Instructions for the task>
Using the listing, copy each whole line that features "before".

Supplied records>

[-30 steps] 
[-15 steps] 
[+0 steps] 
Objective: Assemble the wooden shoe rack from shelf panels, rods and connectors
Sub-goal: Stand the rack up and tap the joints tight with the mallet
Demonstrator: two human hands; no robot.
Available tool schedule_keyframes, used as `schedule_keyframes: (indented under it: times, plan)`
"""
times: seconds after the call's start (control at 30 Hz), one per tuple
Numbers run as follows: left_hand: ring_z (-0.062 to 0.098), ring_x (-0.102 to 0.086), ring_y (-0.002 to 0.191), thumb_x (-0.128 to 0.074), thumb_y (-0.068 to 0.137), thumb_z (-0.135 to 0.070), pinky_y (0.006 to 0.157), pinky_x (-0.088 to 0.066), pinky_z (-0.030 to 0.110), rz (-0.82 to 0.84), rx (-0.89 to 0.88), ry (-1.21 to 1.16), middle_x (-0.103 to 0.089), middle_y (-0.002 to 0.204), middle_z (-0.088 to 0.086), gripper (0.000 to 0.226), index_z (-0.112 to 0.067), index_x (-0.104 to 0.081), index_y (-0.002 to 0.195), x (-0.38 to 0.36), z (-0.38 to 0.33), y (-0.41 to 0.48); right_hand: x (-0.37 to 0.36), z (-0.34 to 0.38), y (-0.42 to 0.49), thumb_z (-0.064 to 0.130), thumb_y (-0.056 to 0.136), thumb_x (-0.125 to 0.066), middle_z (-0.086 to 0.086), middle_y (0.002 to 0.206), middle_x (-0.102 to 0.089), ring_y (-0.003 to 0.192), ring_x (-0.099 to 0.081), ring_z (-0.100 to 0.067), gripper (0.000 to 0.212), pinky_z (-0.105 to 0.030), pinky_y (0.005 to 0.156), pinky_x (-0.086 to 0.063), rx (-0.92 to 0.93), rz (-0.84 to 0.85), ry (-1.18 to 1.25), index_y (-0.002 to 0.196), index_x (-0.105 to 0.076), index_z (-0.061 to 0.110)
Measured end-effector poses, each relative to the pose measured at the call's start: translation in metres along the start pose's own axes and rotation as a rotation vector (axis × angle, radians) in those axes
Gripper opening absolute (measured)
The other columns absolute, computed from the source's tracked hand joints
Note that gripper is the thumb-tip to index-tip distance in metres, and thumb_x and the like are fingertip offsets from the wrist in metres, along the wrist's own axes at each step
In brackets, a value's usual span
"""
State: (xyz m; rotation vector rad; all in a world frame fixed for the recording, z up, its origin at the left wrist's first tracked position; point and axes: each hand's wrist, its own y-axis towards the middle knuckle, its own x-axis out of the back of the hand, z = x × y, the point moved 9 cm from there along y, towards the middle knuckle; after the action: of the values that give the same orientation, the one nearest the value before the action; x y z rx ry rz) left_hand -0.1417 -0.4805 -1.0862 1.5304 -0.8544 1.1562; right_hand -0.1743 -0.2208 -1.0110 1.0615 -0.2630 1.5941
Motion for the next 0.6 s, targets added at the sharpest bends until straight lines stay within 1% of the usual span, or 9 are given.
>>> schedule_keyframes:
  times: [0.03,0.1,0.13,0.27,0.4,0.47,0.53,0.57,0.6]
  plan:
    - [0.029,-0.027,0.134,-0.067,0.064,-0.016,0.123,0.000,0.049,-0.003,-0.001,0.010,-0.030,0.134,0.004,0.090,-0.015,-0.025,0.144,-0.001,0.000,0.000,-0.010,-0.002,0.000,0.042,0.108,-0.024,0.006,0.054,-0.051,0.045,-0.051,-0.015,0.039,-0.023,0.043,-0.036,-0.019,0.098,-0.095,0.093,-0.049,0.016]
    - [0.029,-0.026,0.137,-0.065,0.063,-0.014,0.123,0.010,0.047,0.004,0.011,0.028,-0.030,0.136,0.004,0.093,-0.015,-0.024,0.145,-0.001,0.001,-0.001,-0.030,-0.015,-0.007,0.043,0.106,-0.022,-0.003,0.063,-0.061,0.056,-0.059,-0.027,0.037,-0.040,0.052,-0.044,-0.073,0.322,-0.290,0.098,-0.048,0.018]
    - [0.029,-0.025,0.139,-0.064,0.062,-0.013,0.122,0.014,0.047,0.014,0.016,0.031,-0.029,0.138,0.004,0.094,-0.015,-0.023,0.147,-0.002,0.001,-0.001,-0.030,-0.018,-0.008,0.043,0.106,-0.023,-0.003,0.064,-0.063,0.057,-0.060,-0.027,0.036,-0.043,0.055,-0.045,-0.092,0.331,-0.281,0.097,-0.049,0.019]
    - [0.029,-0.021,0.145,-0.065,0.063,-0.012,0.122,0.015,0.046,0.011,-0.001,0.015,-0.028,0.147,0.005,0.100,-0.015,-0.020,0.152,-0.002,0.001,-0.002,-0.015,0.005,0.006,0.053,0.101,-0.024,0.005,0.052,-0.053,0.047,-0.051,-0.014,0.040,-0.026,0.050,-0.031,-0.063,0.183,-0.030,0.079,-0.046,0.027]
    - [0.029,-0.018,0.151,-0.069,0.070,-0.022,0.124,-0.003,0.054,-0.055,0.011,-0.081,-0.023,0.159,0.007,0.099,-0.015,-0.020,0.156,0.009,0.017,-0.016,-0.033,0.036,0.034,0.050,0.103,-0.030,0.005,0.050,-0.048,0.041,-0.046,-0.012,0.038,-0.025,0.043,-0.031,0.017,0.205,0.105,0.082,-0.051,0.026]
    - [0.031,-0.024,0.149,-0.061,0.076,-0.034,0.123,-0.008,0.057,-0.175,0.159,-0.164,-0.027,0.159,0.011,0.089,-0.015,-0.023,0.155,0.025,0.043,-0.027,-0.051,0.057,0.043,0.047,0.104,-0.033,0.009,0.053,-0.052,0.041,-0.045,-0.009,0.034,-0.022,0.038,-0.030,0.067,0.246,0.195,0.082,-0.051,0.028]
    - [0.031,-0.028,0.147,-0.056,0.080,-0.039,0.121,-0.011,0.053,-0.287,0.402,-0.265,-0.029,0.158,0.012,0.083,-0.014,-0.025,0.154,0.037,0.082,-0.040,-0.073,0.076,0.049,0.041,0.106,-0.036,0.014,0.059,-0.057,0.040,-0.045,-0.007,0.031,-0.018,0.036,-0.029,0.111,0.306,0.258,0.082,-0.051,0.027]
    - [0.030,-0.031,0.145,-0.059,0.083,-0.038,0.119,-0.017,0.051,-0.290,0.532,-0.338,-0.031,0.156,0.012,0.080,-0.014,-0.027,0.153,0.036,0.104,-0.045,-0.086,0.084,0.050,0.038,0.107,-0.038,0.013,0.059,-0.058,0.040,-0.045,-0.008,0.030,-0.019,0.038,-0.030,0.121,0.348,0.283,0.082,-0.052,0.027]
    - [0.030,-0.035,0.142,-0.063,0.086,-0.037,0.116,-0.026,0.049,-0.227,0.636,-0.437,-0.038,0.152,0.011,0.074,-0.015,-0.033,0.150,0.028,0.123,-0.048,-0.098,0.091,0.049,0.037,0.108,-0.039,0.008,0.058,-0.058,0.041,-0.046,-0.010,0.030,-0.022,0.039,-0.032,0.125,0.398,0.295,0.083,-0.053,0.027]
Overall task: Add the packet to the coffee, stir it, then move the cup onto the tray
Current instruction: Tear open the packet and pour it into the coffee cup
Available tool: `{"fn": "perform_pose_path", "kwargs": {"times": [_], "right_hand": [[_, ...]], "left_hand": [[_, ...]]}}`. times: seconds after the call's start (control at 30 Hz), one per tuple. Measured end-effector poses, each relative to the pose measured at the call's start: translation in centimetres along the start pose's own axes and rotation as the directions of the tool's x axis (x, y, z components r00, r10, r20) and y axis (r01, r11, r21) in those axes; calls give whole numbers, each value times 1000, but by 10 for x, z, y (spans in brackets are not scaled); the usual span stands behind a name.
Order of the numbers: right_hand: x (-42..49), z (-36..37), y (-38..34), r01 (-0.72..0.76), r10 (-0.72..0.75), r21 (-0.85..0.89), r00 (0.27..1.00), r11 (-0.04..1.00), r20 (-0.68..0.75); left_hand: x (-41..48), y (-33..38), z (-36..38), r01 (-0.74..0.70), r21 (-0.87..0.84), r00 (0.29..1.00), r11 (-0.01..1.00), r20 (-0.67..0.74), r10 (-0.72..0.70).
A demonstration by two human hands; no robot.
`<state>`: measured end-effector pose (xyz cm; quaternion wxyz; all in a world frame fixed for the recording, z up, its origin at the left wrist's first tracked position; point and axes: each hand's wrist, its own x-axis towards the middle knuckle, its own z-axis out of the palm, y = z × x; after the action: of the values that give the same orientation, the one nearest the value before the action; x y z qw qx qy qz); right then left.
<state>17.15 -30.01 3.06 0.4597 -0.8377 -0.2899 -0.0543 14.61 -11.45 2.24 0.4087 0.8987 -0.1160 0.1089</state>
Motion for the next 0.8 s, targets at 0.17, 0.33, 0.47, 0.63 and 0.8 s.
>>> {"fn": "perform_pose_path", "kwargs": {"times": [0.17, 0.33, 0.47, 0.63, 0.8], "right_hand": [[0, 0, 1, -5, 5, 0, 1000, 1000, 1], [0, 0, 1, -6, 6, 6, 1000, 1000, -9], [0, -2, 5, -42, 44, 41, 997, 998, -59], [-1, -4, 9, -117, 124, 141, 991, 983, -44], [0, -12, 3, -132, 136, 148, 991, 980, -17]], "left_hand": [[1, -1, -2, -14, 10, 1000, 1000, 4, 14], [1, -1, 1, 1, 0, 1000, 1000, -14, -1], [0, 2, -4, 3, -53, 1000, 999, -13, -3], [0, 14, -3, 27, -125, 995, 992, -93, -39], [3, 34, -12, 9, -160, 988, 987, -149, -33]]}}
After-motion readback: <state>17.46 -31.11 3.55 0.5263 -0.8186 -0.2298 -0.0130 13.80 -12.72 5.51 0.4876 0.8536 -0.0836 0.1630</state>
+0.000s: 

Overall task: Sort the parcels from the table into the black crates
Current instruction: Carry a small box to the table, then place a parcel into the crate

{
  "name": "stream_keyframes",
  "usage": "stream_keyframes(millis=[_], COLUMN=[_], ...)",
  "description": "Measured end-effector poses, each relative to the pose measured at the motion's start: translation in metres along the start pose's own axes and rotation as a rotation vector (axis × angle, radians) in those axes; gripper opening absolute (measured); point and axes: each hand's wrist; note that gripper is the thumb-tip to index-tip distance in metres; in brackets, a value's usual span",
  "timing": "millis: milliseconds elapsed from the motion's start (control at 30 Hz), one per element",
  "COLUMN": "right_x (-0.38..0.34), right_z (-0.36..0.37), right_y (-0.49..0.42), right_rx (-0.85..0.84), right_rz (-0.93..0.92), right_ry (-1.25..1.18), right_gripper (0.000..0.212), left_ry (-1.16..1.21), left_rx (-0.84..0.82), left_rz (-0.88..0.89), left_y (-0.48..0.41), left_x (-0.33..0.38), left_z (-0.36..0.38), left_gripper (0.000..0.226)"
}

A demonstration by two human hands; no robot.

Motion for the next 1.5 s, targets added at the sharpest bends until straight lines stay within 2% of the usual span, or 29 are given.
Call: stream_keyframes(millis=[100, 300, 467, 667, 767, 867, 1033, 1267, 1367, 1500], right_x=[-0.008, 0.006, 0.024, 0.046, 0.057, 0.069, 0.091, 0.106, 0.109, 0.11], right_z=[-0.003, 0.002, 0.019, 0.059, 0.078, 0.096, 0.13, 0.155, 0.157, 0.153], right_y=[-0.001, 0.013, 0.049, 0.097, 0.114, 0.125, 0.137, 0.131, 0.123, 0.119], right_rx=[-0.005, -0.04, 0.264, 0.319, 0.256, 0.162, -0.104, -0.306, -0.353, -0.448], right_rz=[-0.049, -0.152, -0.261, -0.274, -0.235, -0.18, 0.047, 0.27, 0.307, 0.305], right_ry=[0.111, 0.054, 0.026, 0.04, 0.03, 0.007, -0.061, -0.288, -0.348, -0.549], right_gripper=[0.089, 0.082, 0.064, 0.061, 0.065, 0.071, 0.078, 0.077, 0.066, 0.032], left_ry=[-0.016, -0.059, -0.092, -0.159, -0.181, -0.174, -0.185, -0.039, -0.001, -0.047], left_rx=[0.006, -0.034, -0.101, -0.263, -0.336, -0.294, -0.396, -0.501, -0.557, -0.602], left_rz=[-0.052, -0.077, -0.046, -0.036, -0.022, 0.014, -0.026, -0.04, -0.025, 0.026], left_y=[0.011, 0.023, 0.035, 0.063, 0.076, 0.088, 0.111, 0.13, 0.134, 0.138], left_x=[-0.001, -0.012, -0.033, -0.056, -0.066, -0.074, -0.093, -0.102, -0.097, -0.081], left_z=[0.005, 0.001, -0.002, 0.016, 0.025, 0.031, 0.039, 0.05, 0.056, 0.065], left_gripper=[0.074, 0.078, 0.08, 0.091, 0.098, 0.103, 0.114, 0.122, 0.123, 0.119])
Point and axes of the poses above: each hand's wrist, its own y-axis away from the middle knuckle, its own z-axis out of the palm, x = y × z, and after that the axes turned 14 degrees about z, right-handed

Expected answer>
State: (xyz m; rotation vector rad; all in a world frame fixed for the recording, z up, its origin at the left wrist's first tracked position; point and axes: each hand's wrist, its own y-axis towards the middle knuckle, its own x-axis out of the back of the hand, z = x × y, the point moved 9 cm from there along y, towards the middle knuckle; after the action: of the values that give the same orientation, the one nearest the value before the action; x y z rx ry rz) left_hand -0.1417 -0.4805 -1.0862 1.5304 -0.8544 1.1562; right_hand -0.1743 -0.2208 -1.0110 1.0615 -0.2630 1.5941
`<state>`: measured end-effector pose (xyz cm; quaternion wxyz; all in a world frame fixed for the recording, z up, its origin at the left wrist's first tracked position; point and axes: each hand's wrist, its own x-axis towards the middle knuckle, its own z-axis out of the palm, y = z × x; after the action: of the values that give the same orientation, the one nearest the value before the action; x y z qw qx qy qz); right then left.

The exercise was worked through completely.